Renungan Harian

Renungan Harian 08 Oktober 2025

Bacaan Liturgis – Pekan Biasa XXVII, Rabu, 08 Oktober 2025

  • Bacaan Pertama: Nubuat Yunus 4:1-11

  • Mazmur Tanggapan: Engkaulah Allah, yang panjang sabar dan berlimpah kasih setia.

  • Ayat Mazmur Tanggapan: Mzm 86:3-6.9-10

  • Bait Pengantar Injil: Alleluya. Kalian akan menerima Roh pengangkatan menjadi anak; dalam Roh itu akan berseru, ”Abba, ya Bapa.”. Alleluya.

  • Bacaan Injil: Lukas 11:1-4

Membangun Relasi yang Serius dengan Tuhan

Ada sebuah lagu rohani yang mengatakan ungkapan ini, “Allah itu sejauh doa”. Kata-kata ini ada benarnya. Memang relasi seseorang dengan Tuhan dapat dilihat dari cara seseorang dalam memanjatkan doanya kepada Tuhan. Suasana batinnya, pilihan-pilihan kata dan keyakinannya akan doa yang dia panjatkan kepada Tuhan dapat menjadi indikasi dan gambaran akan situasi relasi seseorang dengan Tuhan. Maka betapa doa adalah sesuatu yang prinsipil dan mendasar dalam hidup kristiani kita.

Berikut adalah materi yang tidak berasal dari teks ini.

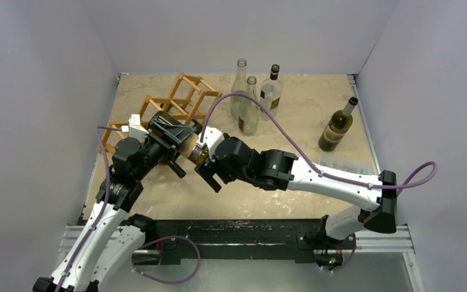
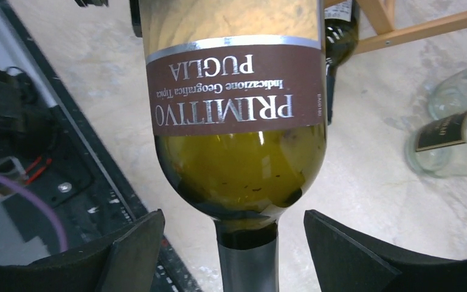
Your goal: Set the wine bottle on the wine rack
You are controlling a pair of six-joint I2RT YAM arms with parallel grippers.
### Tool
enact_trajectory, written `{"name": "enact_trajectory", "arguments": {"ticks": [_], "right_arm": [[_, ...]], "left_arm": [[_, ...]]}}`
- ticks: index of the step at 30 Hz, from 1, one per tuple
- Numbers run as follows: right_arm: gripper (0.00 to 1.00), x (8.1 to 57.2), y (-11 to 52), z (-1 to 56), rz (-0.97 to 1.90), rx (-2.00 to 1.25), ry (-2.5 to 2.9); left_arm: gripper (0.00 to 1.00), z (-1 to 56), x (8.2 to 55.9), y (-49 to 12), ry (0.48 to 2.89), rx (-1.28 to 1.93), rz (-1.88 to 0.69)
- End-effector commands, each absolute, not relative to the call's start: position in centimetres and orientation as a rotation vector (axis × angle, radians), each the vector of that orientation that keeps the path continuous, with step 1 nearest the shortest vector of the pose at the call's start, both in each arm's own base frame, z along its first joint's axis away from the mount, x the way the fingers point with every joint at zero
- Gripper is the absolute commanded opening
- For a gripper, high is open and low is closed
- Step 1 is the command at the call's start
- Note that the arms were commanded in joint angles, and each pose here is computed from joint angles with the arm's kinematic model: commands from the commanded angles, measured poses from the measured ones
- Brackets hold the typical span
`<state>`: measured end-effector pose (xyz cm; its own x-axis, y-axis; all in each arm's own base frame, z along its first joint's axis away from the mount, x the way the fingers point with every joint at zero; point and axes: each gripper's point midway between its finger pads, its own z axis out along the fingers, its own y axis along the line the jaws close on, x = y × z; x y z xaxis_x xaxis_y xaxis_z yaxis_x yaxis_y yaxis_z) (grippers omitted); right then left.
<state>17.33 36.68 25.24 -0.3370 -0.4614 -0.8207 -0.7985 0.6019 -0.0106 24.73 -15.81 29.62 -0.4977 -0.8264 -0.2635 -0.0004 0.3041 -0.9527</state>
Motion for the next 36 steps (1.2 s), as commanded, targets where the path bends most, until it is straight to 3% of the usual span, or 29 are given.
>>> {"name": "enact_trajectory", "arguments": {"ticks": [1,9,21,24,26,31,36], "right_arm": [[0.88,19.0,35.8,25.6,0.282,-0.931,1.908],[0.66,19.0,35.9,26.3,0.198,-0.912,1.847],[0.58,18.7,36.9,24.7,0.154,-0.978,1.847],[0.52,18.7,37.1,24.8,0.171,-0.976,1.833],[0.41,18.6,37.2,25.1,0.191,-0.973,1.82],[0.03,18.9,36.3,25.6,0.181,-0.917,1.795],[0.0,19.0,35.1,25.8,0.182,-0.872,1.787]], "left_arm": [[0.0,34.8,24.3,-16.0,1.625,-0.674,-1.396],[0.0,35.0,23.9,-16.1,1.625,-0.682,-1.421],[0.0,34.8,23.4,-17.1,1.687,-0.706,-1.498],[0.0,34.6,23.2,-17.3,1.706,-0.708,-1.506],[0.0,34.3,23.2,-17.4,1.719,-0.716,-1.503],[0.0,33.7,23.0,-17.5,1.775,-0.74,-1.489],[0.29,32.7,22.6,-18.4,1.887,-0.714,-1.485]]}}
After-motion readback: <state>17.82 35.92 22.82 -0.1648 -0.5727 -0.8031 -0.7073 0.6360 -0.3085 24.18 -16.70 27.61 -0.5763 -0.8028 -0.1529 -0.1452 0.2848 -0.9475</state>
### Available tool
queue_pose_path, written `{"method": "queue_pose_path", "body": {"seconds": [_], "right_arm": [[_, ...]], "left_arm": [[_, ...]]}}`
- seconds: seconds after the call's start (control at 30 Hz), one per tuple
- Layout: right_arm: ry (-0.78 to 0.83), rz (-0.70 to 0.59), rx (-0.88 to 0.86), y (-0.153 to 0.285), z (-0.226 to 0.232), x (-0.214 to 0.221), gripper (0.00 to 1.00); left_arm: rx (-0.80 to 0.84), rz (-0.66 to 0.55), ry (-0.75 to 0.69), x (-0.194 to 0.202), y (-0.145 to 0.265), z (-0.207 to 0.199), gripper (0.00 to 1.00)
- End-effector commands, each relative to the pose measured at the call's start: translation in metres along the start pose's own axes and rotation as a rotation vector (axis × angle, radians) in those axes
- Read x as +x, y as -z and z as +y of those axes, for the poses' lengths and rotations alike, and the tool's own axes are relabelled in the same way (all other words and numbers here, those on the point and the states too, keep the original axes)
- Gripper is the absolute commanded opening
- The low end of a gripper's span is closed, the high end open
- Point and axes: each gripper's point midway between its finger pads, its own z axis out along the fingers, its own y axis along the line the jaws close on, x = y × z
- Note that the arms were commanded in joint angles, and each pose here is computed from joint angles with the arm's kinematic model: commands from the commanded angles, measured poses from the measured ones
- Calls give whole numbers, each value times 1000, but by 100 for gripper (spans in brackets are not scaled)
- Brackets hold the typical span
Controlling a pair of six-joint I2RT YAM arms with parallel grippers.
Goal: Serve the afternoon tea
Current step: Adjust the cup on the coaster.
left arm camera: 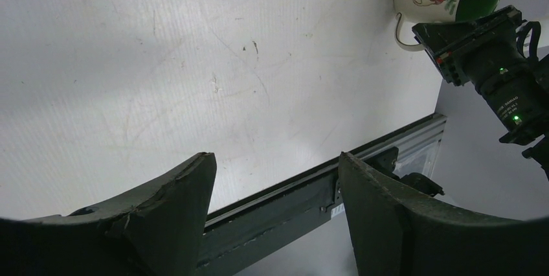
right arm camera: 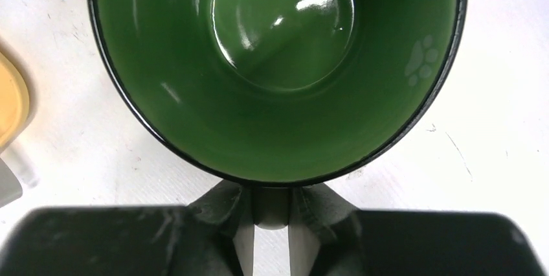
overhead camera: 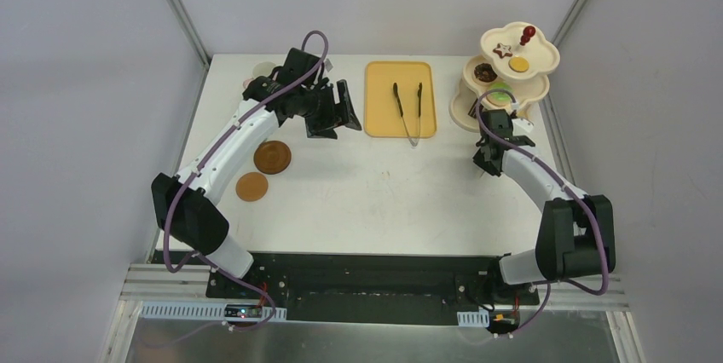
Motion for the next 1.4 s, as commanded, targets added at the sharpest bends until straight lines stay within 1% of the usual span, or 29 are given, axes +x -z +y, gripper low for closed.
{"method": "queue_pose_path", "body": {"seconds": [0.0, 0.1, 0.27, 0.4, 0.5, 0.7, 0.9, 1.23, 1.37], "right_arm": [[-40, -86, -9, -3, 7, -32, 0], [-16, -96, -57, 7, 14, -44, 0], [-30, -164, -152, 47, 20, -72, 0], [-70, -166, -152, 59, 9, -76, 0], [-100, -171, -143, 58, -2, -79, 0], [-81, -175, -132, 40, -5, -87, 0], [-67, -166, -155, 28, 7, -91, 0], [-44, -187, -187, 23, 15, -97, 0], [-53, -169, -178, 16, 17, -94, 0]], "left_arm": [[34, -42, -1, -6, 17, -6, 71], [31, -40, 1, -5, 17, -4, 71], [29, -39, 4, -4, 17, -2, 71], [34, -41, 8, -5, 15, -2, 71], [37, -39, 10, -5, 13, -1, 71], [44, -28, 13, -4, 12, -1, 71], [44, -28, 12, -4, 13, -1, 71], [39, -29, 12, -7, 13, -1, 72], [42, -27, 11, -9, 13, -2, 72]]}}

Bagi orang beriman yang percaya kepada Tuhan, doa adalah sarana baginya untuk menjalin relasi dan menyampaikan segala dinamika hidupnya kepada Tuhan. Mempersilahkan Tuhan intervensi (campur tangan) terhadap hidupnya. Maka doa adalah salah satu ungkapan ketergantungan manusia kepada Tuhan dan berusaha hendak menemukan jawaban Tuhan atas segala persoalan-persoalan orang beriman di dalam hidupnya.

Akan tetapi doa tidak bisa direduksi (dikurangi maknanya) hanya sebatas litani permintaan, harapan dan keinginan-keinginan untuk semua kepentingan hidup kita di dunia ini. Kalau itu terjadi maka kita memiliki iman yang tidak terlalu mendalam karena hanya menjalalin relasi dengan Tuhan sejauh kita perlu sesuatu untuk dimohonkan. Doa harus menjadi kesetiaan kita untuk membangun kesesuaian hati kita dengan Tuhan, sehingga hari demi hari, hidup kita selaras dan sefrekuensi dengan Tuhan.

Hari ini Yesus mengajarkan kepada kita doa Bapa Kami. Doa ini adalah doa yang paling ideal dan sebagai kerangka dasar kita bagaimana seharusnya berdoa. Di dalam doa yang sejati kita harus mampu terlebih dahulu menangkap dan memahami rencana Allah bagi hidup kita sehingga kita percaya sepenuhnya pada Penyelenggaraan Ilahi-Nya. Ketika kita sudah sehati dan ‘sefrekuensi’ dengan Allah maka kita dengan sendirinya tidak akan terdorong lagi meminta aneka permohonon kepada Tuhan. Tujuan kita adalah mampu memahami segala hal yang Tuhan kehendaki untuk kita lakukan dalam hidup ini. Itulah buah doa yang sejati.